[Data shown Boundary: Start]

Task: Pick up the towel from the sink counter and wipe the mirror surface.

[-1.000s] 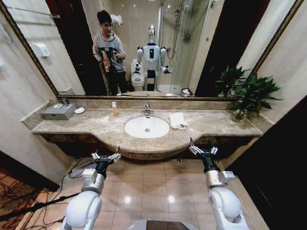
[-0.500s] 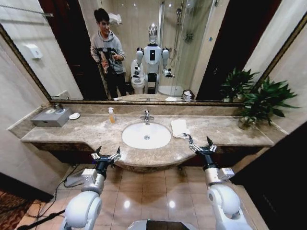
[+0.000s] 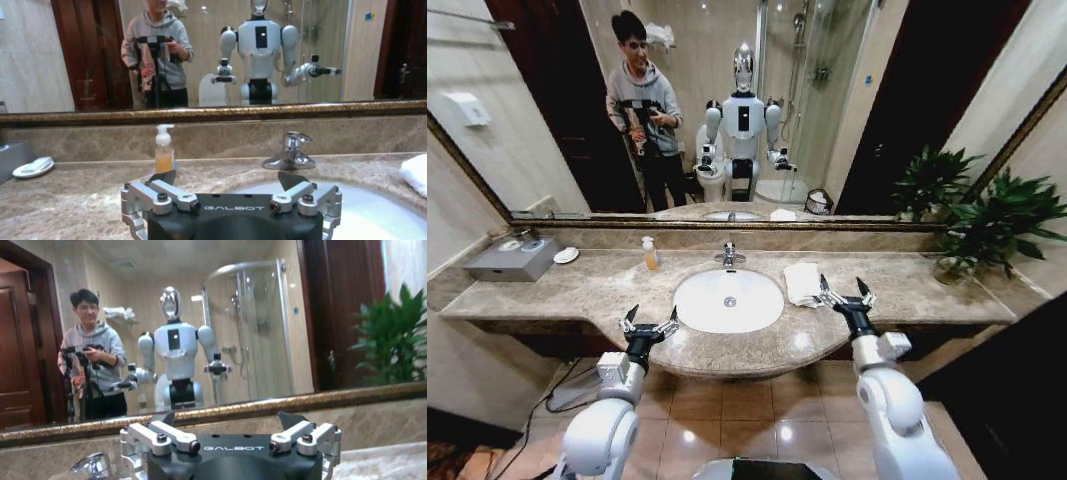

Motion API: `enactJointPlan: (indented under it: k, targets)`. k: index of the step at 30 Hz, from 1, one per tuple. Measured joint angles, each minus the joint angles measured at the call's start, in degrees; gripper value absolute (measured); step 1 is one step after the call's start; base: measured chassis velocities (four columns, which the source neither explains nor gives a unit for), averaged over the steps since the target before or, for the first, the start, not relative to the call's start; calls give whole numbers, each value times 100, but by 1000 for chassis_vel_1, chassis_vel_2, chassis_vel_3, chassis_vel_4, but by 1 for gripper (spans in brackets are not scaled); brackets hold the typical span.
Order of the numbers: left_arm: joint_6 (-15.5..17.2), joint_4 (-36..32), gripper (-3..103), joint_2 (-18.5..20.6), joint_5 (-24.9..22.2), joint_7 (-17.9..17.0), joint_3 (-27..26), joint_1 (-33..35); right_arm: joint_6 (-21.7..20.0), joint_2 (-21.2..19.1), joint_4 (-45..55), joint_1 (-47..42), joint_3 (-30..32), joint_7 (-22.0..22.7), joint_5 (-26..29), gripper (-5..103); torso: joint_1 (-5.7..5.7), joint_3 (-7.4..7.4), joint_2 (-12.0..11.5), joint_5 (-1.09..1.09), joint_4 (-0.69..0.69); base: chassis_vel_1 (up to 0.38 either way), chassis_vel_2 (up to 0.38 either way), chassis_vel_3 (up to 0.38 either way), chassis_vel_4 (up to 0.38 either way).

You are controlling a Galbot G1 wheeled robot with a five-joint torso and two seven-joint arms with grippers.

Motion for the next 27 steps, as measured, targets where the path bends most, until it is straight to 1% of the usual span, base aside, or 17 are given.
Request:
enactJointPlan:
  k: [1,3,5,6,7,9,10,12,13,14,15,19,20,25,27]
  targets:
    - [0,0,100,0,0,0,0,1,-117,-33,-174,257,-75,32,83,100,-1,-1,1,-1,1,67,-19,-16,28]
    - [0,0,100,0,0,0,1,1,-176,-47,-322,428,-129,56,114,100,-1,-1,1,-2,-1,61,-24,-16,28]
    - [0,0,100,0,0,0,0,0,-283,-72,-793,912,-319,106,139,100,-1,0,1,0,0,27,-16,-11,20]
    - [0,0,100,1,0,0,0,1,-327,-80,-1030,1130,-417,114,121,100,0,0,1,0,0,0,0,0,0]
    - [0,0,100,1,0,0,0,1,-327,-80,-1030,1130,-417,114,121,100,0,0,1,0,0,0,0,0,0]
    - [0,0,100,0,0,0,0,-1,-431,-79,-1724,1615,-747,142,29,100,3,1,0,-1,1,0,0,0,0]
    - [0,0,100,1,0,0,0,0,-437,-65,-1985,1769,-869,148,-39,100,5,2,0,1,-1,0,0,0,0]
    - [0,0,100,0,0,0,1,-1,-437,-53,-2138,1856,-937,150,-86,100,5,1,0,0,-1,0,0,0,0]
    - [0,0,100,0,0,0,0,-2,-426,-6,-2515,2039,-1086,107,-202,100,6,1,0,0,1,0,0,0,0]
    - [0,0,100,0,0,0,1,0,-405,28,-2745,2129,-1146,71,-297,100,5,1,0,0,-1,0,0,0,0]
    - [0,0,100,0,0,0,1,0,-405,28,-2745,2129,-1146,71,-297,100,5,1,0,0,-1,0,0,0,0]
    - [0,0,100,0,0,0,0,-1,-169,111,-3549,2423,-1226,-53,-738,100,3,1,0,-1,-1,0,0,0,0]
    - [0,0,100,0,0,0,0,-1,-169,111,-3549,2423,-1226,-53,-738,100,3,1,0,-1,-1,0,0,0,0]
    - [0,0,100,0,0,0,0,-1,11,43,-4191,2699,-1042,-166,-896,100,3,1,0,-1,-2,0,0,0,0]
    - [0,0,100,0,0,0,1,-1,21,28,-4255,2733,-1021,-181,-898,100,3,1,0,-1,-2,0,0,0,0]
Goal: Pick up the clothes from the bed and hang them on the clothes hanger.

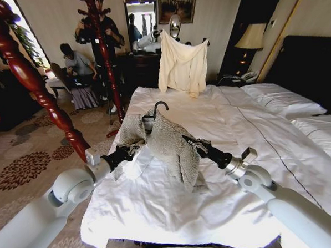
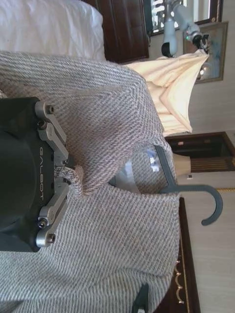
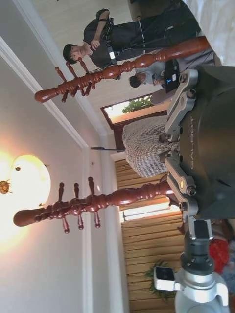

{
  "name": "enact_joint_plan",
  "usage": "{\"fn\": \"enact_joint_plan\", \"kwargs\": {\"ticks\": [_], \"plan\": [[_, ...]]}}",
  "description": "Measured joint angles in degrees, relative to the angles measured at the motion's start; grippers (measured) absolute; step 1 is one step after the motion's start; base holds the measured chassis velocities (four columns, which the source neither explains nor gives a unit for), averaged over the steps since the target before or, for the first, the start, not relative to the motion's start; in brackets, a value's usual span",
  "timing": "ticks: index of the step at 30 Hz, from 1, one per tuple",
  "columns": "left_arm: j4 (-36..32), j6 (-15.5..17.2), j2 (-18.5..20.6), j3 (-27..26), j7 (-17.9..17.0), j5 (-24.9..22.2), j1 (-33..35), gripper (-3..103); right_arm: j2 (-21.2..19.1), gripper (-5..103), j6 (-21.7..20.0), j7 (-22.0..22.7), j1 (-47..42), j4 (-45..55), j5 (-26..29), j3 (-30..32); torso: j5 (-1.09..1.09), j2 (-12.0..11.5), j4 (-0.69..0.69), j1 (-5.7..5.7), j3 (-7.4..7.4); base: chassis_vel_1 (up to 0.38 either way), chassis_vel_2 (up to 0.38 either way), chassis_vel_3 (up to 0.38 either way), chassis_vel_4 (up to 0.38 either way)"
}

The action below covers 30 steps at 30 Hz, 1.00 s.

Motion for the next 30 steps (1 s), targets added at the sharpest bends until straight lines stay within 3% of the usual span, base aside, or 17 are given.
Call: {"fn": "enact_joint_plan", "kwargs": {"ticks": [10, 20, 25, 30], "plan": [[3.63, -0.83, -1.61, -5.49, -0.31, -1.68, -0.76, 2, -0.14, 3, 0.21, -0.36, -3.67, 1.76, 2.71, 3.62, 0.00, 0.00, 0.00, 0.00, 0.00, 0.000, 0.000, 0.000, 0.000], [0.88, -2.23, -2.23, -5.14, -0.35, -5.79, -1.89, 2, -0.43, 3, 0.23, -0.89, -4.67, 2.21, 1.26, 4.18, 0.00, 0.00, 0.00, 0.00, 0.00, 0.000, 0.000, 0.000, 0.000], [-0.76, -2.61, -1.82, -5.09, -0.41, -8.92, -3.56, 2, -0.25, 3, 0.24, -1.73, -5.13, 1.42, -2.38, 3.85, -0.01, 0.00, 0.01, 0.00, 0.00, 0.000, 0.000, 0.000, 0.000], [-3.67, -2.76, -0.41, -5.21, -0.38, -13.82, -6.24, 2, 0.50, 3, 0.39, -3.37, -5.29, -1.11, -10.87, 1.80, 0.00, 0.00, 0.00, 0.00, 0.00, 0.000, 0.000, 0.000, 0.000]]}}
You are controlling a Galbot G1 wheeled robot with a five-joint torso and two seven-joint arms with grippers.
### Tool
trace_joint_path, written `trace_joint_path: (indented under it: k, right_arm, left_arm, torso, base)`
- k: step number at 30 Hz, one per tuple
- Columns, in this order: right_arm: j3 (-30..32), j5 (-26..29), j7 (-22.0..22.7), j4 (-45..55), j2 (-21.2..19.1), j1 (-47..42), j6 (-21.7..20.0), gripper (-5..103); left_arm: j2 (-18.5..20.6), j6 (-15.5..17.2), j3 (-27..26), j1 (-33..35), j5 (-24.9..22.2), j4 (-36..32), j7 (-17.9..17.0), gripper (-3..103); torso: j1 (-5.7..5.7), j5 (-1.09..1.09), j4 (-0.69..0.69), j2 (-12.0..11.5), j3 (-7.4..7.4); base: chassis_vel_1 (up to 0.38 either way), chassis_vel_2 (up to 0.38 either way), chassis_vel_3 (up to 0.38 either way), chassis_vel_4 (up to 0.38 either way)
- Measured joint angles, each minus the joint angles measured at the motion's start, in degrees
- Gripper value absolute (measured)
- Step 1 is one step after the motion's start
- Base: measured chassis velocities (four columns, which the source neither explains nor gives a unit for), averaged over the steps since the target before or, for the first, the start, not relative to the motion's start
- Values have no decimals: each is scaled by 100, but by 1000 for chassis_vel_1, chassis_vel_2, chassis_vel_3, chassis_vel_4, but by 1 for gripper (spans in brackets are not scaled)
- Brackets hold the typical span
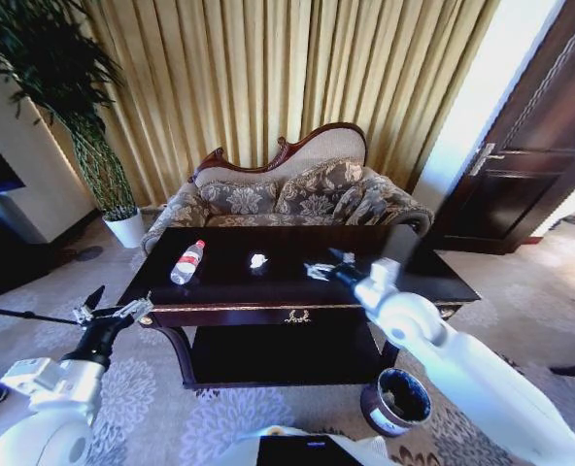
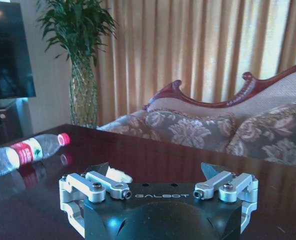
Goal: Move to the front of the table and place the trash on the table into the trash bin.
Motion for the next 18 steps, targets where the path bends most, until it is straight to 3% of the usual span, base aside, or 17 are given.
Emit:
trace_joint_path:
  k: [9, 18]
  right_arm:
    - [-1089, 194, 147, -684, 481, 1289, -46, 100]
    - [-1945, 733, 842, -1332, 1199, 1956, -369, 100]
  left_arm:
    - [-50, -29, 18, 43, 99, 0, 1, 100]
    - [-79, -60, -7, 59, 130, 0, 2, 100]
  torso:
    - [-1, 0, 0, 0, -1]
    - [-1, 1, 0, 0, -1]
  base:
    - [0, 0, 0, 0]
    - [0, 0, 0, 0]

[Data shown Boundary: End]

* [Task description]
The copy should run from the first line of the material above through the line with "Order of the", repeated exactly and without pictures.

* [Solution]
Task: Pick up the towel from the sink counter and wipe the mirror surface.

[-1.000s] 
[-0.500s] 
[+0.000s] 

Motion API: `enactJointPlan: (indented under it: k, targets)`. k: index of the step at 30 Hz, from 1, one per tuple. Measured joint angles, each minus the joint angles measured at the call's start, in degrees; gripper value absolute (measured); step 1 is one step after the call's start; base: measured chassis velocities (four columns, which the source neither explains nor gives a unit for), averaged over the steps since the target before or, for the first, the start, not relative to the call's start; calls give whole numbers, each value times 100, but by 1000 for chassis_vel_1, chassis_vel_2, chassis_vel_3, chassis_vel_4, but by 1 for gripper (spans in brackets are not scaled); brackets hold the typical span.
Order of the numbers: left_arm: joint_6 (-15.5..17.2), joint_4 (-36..32), gripper (-3..103), joint_2 (-18.5..20.6), joint_5 (-24.9..22.2), joint_7 (-17.9..17.0), joint_3 (-27..26), joint_1 (-33..35); right_arm: joint_6 (-21.7..20.0), joint_2 (-21.2..19.1), joint_4 (-45..55), joint_1 (-47..42), joint_3 (-30..32), joint_7 (-22.0..22.7), joint_5 (-26..29), gripper (-5..103); torso: joint_1 (-5.7..5.7), joint_3 (-7.4..7.4), joint_2 (-12.0..11.5), joint_5 (-1.09..1.09), joint_4 (-0.69..0.69); base: chassis_vel_1 (up to 0.38 either way), chassis_vel_2 (up to 0.38 either way), chassis_vel_3 (up to 0.38 either way), chassis_vel_4 (up to 0.38 either way).

The exercise has been answered, and the work is done.